Gyrfalcon Islands

Geography
- Location: Ungava Bay
- Coordinates: 59°05′N 68°57′W﻿ / ﻿59.083°N 68.950°W
- Archipelago: Arctic Archipelago
- Total islands: Over 200
- Area: 150 km^{2} (58 sq mi)

Administration
- Canada
- Nunavut: Nunavut
- Region: Qikiqtaaluk

Demographics
- Population: Uninhabited

= Gyrfalcon Islands =

Island group in Nunavut, Canada

The Gyrfalcon Islands are an uninhabited island group in the Qikiqtaaluk Region of Nunavut, Canada.
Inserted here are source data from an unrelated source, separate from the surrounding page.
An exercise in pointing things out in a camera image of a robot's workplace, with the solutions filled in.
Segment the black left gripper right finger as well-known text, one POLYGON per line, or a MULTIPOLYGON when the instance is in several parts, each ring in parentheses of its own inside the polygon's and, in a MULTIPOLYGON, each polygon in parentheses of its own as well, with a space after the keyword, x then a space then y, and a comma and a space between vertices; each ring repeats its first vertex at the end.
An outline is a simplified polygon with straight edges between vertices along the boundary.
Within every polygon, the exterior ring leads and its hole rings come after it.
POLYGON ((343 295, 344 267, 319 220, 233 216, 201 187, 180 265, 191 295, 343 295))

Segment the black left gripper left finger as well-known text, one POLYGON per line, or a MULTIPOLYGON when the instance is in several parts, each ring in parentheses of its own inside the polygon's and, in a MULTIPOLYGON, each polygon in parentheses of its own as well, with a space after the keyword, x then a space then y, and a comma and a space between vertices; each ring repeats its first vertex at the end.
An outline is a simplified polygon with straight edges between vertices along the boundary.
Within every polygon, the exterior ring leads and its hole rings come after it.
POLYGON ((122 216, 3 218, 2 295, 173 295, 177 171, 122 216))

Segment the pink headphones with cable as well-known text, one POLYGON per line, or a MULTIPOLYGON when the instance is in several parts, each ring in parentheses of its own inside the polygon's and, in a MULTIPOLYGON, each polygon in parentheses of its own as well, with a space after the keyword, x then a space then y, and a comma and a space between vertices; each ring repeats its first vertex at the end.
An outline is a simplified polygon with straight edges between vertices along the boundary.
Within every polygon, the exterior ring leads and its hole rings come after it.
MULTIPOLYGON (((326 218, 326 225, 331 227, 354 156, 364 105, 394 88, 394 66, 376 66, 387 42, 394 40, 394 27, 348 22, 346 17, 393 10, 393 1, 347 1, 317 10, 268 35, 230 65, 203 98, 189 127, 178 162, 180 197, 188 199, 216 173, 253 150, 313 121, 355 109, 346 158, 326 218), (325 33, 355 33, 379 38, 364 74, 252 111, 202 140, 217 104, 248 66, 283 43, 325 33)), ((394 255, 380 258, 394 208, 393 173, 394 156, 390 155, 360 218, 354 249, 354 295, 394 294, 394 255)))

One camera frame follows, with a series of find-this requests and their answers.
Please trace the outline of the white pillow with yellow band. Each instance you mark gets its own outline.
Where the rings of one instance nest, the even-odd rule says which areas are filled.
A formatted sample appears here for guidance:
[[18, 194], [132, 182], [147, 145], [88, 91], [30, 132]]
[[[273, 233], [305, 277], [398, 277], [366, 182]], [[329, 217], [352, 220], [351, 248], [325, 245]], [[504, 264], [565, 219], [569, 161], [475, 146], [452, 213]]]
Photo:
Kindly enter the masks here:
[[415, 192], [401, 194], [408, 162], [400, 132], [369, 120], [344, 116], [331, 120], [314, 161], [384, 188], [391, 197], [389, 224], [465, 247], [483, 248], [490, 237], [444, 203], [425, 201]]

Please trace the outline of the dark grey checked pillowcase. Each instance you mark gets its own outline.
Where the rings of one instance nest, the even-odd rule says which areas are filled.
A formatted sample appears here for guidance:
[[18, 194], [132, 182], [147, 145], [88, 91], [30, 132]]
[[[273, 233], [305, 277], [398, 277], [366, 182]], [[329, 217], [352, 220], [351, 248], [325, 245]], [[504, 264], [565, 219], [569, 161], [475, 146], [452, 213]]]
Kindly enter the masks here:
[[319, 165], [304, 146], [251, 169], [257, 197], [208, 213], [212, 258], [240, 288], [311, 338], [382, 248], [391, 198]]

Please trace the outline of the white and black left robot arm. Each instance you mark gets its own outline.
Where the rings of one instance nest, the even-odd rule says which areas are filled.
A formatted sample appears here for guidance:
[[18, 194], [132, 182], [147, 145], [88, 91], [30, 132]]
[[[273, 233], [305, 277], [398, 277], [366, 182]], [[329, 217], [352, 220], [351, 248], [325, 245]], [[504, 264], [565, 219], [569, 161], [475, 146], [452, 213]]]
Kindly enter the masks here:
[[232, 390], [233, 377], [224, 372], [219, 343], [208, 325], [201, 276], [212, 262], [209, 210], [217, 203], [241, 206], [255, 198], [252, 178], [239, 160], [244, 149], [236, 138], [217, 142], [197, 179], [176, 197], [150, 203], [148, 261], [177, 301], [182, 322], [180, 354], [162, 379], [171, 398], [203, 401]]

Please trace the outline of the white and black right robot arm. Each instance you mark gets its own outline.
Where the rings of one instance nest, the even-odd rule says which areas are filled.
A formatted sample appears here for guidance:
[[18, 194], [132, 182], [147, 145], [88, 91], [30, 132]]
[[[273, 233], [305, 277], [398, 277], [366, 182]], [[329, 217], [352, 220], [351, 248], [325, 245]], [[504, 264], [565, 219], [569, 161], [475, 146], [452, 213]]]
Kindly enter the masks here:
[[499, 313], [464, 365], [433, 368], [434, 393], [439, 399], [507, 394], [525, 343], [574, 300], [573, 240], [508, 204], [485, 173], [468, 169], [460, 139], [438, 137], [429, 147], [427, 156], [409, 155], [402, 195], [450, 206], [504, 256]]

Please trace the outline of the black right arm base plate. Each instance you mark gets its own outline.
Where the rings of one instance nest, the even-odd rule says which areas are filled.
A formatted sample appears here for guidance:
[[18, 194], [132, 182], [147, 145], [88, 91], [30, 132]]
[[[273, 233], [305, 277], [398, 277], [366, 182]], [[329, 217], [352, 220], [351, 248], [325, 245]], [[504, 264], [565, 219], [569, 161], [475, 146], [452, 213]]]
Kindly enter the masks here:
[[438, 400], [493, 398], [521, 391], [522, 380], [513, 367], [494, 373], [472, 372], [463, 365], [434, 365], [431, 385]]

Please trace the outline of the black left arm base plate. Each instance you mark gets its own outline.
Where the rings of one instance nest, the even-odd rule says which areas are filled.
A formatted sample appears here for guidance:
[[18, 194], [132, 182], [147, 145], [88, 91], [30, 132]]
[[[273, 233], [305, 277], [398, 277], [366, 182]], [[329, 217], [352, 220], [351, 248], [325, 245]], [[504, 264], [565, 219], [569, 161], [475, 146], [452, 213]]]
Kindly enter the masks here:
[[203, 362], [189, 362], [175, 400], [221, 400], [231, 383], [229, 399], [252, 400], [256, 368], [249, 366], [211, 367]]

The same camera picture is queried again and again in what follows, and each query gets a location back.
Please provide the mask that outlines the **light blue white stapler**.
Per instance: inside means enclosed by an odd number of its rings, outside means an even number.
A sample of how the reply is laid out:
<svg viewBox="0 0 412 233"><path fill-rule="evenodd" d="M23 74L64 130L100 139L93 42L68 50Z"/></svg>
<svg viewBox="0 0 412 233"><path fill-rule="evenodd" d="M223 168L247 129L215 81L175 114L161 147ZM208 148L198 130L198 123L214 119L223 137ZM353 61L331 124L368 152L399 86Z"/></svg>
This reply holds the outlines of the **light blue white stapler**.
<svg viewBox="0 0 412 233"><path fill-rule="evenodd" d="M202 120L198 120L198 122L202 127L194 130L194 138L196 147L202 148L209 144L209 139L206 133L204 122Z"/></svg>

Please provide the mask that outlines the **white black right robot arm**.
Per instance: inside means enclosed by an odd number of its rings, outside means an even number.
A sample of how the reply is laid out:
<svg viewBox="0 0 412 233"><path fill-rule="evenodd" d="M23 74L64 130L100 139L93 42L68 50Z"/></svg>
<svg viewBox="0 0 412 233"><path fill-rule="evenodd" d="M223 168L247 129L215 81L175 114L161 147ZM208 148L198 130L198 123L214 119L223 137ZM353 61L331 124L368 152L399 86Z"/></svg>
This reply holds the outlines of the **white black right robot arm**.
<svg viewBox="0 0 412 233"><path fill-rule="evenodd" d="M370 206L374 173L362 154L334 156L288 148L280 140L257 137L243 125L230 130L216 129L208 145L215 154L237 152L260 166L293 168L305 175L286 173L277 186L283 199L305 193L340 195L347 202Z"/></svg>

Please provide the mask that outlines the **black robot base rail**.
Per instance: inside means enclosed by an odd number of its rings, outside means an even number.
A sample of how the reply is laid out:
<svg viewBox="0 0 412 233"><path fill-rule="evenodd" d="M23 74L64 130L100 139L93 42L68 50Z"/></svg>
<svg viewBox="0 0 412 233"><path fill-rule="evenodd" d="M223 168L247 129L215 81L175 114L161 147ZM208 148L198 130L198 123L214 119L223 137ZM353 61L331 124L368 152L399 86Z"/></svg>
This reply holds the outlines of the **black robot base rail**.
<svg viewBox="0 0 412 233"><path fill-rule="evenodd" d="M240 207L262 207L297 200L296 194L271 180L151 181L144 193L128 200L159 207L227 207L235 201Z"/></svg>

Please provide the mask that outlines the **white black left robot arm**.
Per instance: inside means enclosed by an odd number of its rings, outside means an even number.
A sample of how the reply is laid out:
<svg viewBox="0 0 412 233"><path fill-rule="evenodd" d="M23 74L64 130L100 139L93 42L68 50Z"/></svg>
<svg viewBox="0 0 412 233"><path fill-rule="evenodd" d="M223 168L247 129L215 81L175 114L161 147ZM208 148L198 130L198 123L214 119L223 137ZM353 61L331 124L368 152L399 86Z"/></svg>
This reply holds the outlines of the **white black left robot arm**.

The over 200 small islands form an archipelago in western Ungava Bay north of Quebec's Ungava Peninsula and 19.7 km northeast of Leaf Bay. Tiercel Island and Qikirtajuaq Island lie to the southwest. The closest community is the Inuit village of Kuujjuaq, 120 km to the southeast.

==Geography==
The islands are organized in series of north-west and south-east parallel chains. Their habitat is characterized by high, powerful tides, open sea, coastal cliffs, and rocky marine shores.

==Flora==
Vegetation is sparse, though tundra plants can be found away from shore. These include Arctic willow, crowberry, sedges, mosses and lichens.

==Fauna==
The Gyrfalcon Islands are a Canadian Important Bird Area (#NU028). Their notable bird species includes the common eider.

Walrus frequent the area during the summer.